ACTIVITY:
Copy the data exactly. No line may be skipped.
┌─ THE DATA
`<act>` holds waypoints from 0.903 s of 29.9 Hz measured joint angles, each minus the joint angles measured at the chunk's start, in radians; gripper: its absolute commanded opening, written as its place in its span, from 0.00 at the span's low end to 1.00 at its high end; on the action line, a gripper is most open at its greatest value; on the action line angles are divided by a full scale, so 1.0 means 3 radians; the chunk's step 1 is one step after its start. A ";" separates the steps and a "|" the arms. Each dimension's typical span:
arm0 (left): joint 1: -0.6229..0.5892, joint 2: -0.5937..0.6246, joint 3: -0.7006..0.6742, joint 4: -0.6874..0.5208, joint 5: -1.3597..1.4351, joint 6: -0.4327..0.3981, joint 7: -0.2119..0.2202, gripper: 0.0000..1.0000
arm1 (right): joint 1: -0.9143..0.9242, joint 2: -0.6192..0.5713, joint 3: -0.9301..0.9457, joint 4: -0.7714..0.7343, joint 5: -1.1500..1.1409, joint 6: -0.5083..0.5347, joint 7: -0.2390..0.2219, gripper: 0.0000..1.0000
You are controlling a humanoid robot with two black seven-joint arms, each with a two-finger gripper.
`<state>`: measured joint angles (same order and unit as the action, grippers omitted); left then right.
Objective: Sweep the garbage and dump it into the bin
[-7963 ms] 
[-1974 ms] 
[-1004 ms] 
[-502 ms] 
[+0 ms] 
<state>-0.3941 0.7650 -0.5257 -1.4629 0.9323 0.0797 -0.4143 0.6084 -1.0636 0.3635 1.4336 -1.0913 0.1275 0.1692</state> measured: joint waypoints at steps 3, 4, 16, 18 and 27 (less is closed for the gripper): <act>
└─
TASK SOLUTION:
`<act>` holds waypoints from 0.903 s of 29.9 Hz measured joint angles, each minus the joint angles measured at the chunk's start, in radians; gripper: its absolute commanded opening, written as its place in its span, from 0.00 at the span's low end to 1.00 at its high end; on the action line, a gripper is most open at its greatest value; on the action line angles are divided by a full scale, so 1.0 means 3 radians; the chunk's step 1 is one step after its start. A ";" separates the steps and a "|" the arms. Each dimension's typical span:
arm0 (left): joint 1: -0.6229..0.5892, joint 2: -0.5937..0.6246, joint 3: -0.7006..0.6742, joint 4: -0.6874..0.5208, joint 5: -1.3597..1.4351, joint 6: -0.4327..0.3981, joint 7: -0.2119..0.2202, gripper: 0.0000..1.0000
arm1 (right): joint 1: -0.9143..0.9242, joint 2: -0.6192..0.5713, joint 3: -0.9301..0.9457, joint 4: -0.7714..0.7343, joint 5: -1.1500..1.1409, joint 6: -0.5083..0.5347, joint 7: -0.2390..0.2219, gripper: 0.0000..1.0000
You are controlling a humanoid robot with two black seven-joint arms, each with a two-finger gripper.
`<state>`: measured joint angles (same order and unit as the action, grippers omitted); left then right.
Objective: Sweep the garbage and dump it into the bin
[-7963 ms] 
[-1974 ms] 
[-1004 ms] 
[-502 ms] 
[+0 ms] 
<state>-0.3941 0.7650 -0.5257 -1.4629 0.9323 0.0797 -0.4143 0.6084 -1.0636 0.3635 1.4336 -1.0913 0.1275 0.1692</state> measured: joint waypoints at steps 3, 4, 16, 18 and 27 (less is closed for the gripper): <act>

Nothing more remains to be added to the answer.